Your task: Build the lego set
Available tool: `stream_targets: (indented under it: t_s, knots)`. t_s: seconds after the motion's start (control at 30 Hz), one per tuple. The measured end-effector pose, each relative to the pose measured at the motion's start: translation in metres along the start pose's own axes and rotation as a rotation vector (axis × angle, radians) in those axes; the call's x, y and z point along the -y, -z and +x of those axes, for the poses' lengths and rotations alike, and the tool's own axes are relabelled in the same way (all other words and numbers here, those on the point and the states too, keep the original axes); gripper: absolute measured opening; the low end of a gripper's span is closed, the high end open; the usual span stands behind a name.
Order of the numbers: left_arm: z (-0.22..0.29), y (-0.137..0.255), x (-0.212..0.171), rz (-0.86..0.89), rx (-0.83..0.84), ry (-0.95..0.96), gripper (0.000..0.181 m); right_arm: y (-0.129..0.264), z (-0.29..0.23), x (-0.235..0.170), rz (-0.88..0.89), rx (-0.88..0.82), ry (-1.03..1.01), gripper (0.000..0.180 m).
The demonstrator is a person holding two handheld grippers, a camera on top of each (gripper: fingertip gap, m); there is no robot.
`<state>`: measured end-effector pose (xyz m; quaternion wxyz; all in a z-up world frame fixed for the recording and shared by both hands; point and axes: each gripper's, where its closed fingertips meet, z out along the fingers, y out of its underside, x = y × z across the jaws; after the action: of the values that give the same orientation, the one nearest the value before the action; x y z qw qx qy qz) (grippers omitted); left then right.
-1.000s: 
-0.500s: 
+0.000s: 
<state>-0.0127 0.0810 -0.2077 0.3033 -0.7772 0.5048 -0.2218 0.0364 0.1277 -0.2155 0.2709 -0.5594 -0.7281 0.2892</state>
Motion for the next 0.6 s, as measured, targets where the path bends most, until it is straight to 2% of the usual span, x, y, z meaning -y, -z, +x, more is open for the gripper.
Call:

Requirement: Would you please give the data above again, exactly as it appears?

Written answer:
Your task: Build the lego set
Available tool: `stream_targets: (indented under it: t_s, knots)`. t_s: seconds after the motion's start (control at 30 Hz), one per tuple. The measured end-effector pose, each relative to the pose measured at the motion's start: translation in metres along the start pose's own axes and rotation as a rotation vector (axis × angle, radians) in those axes; the call's x, y and z point along the -y, -z and +x of those axes, for the poses' lengths and rotations alike, and the tool's own axes are relabelled in the same way (all other words and numbers here, those on the point and the states too, keep the original axes); gripper: absolute measured opening; the low end of a gripper's span is closed, the high end open; the usual span stands behind a name.
Order of the numbers: left_arm: z (-0.22..0.29), y (-0.137..0.255), x (-0.212..0.171), rz (-0.86..0.89), rx (-0.83..0.84), ry (-0.95..0.96), gripper (0.000..0.181 m); right_arm: y (-0.129..0.264), z (-0.29..0.23), x (-0.235..0.170), rz (-0.88..0.89), rx (-0.88..0.82), ry (-1.03..1.01), gripper (0.000..0.180 m).
The demonstrator is a person holding two handheld grippers, a camera on top of each (gripper: fingertip gap, m); there is no robot.
`<state>`: measured end-effector pose (xyz m; quaternion wxyz; all in a z-up world frame fixed for the recording and shared by both hands; point and axes: each gripper's, where its closed fingertips meet, z out along the fingers, y out of its underside, x = y × z across the jaws; after the action: of the values that give the same orientation, the one nearest the value before the action; x y z qw qx qy qz) (grippers omitted); left then right.
-1.000s: 
-0.500s: 
+0.000s: 
<state>-0.0127 0.0810 -0.2077 0.3033 -0.7772 0.5048 -0.2218 0.0364 0.1277 -0.2155 0.2709 -0.5594 -0.7281 0.2892</state>
Motion for the next 0.6 s, as measured, targets where the path bends most, until it is straight to 2% of the usual span, x, y, z meaning -y, -z, +x, more is open for the gripper.
Call:

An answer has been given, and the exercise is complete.